**Exercise:** Go through the lines below. Copy those with "robot".

(Dataset excerpts)
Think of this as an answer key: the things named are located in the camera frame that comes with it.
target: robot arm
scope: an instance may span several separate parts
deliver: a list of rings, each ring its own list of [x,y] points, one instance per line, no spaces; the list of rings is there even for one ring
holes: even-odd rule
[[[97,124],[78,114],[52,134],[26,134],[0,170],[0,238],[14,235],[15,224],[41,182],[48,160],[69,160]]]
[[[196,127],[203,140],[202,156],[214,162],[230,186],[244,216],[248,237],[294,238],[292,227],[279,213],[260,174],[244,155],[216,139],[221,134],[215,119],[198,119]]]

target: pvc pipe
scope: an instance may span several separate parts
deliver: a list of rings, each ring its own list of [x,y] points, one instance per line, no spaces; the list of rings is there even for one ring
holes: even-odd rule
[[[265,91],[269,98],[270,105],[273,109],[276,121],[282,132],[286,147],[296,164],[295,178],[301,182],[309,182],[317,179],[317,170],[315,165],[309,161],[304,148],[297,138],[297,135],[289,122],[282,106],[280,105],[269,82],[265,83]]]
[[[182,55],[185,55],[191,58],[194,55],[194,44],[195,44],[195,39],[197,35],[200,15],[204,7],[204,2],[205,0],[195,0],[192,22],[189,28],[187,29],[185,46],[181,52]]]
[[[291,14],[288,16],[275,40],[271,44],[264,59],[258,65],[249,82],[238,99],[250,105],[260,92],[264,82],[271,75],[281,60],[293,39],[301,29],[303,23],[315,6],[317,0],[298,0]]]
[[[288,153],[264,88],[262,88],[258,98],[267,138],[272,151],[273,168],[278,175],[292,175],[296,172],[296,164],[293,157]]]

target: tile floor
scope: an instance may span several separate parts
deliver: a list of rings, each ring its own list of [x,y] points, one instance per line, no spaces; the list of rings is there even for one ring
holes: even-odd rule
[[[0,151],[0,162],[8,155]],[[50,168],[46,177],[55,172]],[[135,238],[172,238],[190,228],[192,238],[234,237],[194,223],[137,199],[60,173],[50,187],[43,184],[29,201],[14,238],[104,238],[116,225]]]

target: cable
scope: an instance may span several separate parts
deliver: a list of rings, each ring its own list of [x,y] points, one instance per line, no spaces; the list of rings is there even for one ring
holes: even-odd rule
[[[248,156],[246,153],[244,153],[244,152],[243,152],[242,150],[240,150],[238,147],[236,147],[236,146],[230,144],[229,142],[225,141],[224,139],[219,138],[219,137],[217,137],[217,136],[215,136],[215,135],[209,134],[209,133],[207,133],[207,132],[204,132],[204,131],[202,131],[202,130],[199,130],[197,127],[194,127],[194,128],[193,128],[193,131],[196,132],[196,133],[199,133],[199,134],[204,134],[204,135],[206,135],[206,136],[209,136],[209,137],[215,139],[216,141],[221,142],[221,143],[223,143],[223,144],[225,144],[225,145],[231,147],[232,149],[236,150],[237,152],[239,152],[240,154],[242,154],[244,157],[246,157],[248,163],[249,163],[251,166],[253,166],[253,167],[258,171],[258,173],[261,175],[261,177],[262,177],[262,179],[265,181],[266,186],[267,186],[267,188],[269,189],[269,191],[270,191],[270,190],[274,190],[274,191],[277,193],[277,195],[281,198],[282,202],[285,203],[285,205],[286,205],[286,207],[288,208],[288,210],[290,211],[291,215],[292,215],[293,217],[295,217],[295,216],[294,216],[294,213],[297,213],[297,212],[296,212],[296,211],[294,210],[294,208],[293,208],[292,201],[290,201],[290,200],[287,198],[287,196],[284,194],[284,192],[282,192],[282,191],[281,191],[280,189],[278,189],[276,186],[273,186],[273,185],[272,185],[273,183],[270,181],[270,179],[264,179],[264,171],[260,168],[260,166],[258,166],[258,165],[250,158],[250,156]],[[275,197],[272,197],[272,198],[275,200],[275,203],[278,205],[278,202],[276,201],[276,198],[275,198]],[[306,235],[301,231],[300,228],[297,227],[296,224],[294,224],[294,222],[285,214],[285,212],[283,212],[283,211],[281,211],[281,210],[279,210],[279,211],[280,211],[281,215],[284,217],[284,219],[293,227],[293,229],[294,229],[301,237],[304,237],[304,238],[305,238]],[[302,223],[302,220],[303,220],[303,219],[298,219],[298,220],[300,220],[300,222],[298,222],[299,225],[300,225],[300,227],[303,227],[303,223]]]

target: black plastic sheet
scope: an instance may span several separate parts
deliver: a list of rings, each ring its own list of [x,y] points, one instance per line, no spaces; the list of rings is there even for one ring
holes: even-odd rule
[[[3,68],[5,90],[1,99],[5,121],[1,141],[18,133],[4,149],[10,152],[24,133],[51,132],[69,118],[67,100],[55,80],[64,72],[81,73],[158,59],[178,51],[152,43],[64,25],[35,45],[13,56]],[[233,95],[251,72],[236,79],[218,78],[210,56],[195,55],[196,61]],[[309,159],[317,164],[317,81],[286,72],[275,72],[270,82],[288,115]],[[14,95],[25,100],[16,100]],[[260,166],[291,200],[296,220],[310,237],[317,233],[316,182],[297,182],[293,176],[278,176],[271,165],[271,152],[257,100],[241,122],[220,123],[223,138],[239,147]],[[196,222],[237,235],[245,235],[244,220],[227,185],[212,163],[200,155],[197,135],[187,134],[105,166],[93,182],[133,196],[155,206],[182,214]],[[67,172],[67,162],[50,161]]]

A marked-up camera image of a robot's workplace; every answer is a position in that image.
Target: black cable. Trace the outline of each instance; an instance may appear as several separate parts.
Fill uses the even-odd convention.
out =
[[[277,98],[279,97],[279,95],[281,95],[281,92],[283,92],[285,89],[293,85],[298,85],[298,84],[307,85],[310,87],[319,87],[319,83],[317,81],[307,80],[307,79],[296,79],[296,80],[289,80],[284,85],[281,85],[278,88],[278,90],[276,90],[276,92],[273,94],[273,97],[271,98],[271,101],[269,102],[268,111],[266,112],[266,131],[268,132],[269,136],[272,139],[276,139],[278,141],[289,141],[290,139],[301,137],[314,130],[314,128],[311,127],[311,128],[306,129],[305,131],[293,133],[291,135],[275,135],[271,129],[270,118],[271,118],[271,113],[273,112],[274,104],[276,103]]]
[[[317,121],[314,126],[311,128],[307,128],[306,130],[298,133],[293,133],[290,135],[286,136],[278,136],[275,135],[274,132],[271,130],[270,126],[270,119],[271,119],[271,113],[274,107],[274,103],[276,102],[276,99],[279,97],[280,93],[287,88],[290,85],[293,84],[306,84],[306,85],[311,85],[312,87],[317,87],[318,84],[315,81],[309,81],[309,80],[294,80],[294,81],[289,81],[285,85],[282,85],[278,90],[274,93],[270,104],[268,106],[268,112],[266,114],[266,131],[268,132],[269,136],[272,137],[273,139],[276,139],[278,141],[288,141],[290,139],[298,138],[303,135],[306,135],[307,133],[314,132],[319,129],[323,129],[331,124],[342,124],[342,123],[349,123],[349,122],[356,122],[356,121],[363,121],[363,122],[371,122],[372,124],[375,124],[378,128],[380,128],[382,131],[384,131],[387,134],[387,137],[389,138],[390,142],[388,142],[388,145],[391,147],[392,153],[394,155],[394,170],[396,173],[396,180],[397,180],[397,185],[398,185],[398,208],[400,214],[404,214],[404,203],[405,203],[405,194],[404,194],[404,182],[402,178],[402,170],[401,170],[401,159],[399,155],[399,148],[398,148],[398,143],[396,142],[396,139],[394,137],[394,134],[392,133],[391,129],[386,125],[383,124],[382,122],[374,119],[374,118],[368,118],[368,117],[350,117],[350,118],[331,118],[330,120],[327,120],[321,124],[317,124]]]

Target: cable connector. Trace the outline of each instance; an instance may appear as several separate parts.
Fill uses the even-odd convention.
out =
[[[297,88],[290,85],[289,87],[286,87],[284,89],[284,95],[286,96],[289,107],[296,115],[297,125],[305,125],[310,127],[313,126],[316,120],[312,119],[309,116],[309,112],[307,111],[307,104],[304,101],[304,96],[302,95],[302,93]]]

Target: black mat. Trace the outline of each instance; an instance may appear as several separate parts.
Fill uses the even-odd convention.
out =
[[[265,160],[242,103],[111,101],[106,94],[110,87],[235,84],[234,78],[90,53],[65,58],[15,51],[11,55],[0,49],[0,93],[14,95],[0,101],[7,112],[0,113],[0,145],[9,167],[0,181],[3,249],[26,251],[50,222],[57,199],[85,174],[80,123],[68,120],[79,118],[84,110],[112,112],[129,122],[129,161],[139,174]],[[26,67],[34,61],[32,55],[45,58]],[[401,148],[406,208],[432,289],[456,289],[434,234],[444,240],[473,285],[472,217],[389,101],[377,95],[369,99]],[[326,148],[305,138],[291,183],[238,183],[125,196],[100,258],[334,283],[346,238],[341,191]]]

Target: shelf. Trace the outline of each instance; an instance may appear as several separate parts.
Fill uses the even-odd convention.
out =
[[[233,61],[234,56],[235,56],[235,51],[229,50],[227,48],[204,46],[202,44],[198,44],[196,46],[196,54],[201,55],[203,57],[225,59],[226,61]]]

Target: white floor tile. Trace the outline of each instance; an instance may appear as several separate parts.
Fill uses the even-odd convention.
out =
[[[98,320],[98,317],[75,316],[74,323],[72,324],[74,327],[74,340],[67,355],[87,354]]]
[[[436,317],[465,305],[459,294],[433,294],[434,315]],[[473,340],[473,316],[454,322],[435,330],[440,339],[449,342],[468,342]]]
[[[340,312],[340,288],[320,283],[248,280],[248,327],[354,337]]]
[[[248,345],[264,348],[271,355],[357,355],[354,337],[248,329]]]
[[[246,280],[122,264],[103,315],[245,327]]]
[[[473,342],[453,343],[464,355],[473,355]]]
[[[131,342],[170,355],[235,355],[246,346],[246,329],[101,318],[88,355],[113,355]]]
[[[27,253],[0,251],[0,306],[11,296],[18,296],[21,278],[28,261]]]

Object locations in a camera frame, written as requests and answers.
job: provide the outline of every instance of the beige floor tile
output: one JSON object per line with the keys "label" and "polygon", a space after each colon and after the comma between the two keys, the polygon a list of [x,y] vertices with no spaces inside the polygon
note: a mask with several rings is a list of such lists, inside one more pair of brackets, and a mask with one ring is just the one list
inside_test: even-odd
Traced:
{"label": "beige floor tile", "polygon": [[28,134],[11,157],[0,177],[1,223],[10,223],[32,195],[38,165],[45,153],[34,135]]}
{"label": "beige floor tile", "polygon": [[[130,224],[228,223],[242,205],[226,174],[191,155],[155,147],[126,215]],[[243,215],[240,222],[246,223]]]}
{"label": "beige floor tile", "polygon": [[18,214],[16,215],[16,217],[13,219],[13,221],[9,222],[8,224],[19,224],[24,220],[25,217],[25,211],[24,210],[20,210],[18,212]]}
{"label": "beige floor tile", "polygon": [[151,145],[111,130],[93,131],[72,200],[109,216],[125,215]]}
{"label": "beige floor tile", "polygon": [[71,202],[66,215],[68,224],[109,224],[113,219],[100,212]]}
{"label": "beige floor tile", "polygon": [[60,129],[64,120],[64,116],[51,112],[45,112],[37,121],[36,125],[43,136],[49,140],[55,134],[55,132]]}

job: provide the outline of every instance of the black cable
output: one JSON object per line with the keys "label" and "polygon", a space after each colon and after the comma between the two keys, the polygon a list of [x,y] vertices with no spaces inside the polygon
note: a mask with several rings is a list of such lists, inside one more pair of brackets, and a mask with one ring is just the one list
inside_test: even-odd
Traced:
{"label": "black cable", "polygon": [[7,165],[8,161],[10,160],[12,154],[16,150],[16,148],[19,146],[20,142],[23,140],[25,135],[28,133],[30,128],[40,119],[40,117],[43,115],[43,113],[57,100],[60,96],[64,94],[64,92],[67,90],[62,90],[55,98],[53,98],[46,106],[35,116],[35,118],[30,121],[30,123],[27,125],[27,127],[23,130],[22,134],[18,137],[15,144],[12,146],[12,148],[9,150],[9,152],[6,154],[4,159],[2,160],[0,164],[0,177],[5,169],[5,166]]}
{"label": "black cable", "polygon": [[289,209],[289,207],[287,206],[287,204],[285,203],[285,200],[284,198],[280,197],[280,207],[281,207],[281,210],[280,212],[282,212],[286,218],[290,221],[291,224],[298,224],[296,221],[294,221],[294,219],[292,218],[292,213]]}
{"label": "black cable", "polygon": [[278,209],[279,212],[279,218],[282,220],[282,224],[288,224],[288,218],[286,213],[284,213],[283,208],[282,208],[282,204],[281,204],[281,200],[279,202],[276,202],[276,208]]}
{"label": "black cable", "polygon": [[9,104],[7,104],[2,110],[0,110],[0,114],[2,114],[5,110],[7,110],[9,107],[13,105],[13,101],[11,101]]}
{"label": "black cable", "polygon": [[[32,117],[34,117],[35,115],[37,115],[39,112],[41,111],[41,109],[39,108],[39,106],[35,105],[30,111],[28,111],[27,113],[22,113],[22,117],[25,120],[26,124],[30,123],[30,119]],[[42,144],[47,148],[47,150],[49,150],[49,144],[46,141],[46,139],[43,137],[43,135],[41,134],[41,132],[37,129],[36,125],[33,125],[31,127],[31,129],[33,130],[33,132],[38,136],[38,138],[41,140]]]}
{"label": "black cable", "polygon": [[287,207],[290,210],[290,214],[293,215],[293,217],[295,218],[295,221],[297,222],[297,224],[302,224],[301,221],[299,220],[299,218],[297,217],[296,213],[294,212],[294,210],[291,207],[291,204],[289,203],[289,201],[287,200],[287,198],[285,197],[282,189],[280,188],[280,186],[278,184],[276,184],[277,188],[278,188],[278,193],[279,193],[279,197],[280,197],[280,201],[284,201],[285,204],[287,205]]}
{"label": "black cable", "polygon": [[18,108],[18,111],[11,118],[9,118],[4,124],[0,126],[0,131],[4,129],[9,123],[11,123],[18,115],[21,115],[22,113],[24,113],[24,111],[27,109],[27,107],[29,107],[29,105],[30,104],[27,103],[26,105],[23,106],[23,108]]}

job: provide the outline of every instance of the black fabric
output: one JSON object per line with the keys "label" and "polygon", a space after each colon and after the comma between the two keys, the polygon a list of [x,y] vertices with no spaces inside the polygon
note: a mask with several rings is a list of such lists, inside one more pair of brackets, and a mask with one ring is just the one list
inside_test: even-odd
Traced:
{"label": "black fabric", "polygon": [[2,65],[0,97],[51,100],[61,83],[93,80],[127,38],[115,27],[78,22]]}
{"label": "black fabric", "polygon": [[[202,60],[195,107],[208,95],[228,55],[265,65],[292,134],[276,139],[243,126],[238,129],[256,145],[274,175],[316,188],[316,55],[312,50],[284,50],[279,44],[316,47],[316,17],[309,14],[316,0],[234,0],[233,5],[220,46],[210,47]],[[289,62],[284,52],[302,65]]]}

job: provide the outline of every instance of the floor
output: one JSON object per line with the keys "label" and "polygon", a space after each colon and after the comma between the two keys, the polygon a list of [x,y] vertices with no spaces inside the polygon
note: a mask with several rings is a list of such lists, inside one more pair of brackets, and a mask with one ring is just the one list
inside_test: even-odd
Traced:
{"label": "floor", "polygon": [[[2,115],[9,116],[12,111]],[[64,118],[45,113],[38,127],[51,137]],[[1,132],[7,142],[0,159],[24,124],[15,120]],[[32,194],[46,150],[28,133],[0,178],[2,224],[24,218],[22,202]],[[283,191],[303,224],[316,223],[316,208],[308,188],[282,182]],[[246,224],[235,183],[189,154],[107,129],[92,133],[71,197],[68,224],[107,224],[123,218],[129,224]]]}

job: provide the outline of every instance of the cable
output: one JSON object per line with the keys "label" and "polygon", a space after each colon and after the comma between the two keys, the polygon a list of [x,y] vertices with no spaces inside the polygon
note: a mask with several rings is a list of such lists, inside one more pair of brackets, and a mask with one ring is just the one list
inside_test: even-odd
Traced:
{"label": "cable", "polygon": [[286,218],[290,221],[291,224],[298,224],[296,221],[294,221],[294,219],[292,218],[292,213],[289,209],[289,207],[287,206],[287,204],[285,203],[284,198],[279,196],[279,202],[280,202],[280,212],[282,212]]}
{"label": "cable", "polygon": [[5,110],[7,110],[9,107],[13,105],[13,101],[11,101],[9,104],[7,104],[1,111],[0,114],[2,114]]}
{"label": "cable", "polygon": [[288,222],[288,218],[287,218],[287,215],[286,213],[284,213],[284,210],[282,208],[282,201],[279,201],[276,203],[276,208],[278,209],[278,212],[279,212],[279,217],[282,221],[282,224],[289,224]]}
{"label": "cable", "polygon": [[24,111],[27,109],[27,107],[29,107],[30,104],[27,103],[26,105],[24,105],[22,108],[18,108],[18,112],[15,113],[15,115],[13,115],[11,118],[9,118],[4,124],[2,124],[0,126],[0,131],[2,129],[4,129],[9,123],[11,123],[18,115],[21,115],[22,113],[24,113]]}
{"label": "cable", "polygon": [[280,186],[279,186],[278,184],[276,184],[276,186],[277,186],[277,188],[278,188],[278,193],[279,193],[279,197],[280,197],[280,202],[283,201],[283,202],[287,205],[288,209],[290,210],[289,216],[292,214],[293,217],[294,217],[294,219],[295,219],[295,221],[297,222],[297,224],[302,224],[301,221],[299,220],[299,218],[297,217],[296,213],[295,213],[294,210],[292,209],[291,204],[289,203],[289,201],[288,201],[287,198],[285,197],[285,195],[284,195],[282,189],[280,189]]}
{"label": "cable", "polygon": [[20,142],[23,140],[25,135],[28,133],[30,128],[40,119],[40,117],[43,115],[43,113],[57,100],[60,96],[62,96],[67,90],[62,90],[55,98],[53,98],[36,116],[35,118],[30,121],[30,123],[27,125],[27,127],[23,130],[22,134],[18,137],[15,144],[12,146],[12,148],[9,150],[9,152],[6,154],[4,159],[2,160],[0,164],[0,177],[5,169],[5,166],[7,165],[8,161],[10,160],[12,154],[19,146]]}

**Exercise result:**
target: robot arm
A marked-up camera image of a robot's workplace; every answer is a position in that image.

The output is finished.